Had Ford (NYSE:F) CEO Alan Mulally gotten his way, the company may not have bothered investing its time, energy, or money into resurrecting the Lincoln brand into what we see today. In fact, Mulally was apparently interested in letting the brand go, and it was Mark Fields, who becomes CEO of Ford on Tuesday, who convinced him that the luxury marque was worth putting in the effort to bring back.
As it turns out, convincing Mulally to hang in there with Lincoln might have been the easiest part of Fields’ job, as he is now responsible for generating appeal for Lincoln among younger buyers and pulling for the brand like what Mulally did for Ford. In short, turn it around.

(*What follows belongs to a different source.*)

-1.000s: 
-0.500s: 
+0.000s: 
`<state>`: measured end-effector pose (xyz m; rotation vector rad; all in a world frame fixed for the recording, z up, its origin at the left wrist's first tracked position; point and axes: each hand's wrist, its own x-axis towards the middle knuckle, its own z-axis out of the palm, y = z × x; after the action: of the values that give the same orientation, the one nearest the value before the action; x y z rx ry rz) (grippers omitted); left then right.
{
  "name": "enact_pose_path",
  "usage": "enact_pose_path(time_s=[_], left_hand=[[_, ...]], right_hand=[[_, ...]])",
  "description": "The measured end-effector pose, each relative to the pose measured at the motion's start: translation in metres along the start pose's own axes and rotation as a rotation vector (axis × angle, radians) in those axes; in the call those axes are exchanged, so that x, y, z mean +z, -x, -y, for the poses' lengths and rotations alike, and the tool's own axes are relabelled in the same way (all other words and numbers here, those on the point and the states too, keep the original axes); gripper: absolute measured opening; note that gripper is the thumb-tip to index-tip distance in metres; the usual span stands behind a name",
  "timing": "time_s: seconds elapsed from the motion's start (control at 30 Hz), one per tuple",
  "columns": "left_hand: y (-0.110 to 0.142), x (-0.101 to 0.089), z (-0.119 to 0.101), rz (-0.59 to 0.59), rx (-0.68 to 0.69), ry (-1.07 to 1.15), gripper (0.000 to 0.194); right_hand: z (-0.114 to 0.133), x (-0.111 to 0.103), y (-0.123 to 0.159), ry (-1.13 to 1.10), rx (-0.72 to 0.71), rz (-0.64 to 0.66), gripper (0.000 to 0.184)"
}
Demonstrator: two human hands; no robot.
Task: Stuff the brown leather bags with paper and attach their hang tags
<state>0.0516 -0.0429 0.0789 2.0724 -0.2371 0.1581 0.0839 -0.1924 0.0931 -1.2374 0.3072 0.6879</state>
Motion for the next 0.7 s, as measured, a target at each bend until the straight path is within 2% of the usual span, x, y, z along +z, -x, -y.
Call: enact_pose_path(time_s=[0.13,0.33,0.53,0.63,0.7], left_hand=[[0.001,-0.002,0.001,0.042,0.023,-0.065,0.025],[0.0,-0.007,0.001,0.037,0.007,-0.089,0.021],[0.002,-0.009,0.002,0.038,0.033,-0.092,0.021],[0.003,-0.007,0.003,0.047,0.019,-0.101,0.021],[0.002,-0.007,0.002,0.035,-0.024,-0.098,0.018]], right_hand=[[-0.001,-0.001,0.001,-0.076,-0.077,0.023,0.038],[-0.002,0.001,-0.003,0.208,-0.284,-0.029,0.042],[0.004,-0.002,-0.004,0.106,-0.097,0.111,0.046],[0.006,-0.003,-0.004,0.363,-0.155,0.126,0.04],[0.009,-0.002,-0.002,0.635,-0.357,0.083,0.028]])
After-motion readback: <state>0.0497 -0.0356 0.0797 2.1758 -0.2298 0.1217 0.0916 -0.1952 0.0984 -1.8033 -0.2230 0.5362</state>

Lincoln has largely ridden on the success of the Town Car in years past, but now that that era is over, it’s struggling to carve out a niche for itself and shed its frumpy, geriatric image. While it started with the MKZ sedan, the MKC crossover is helping shoulder the burden, and the MKX is getting an overhaul, as well. Even the Navigator, which has remained largely unchanged throughout the years, has gotten some attention.
“Our team is so enthused about Mark becoming CEO,” Matt VanDyke, director of global Lincoln, said in an interview with Bloomberg earlier this week. “Mark really understands and has instilled in all of us the strategic importance of the luxury business. It’s a small part of industry sales relatively, 8 percent and growing, but the contribution to the overall bottom line is a much higher percentage.”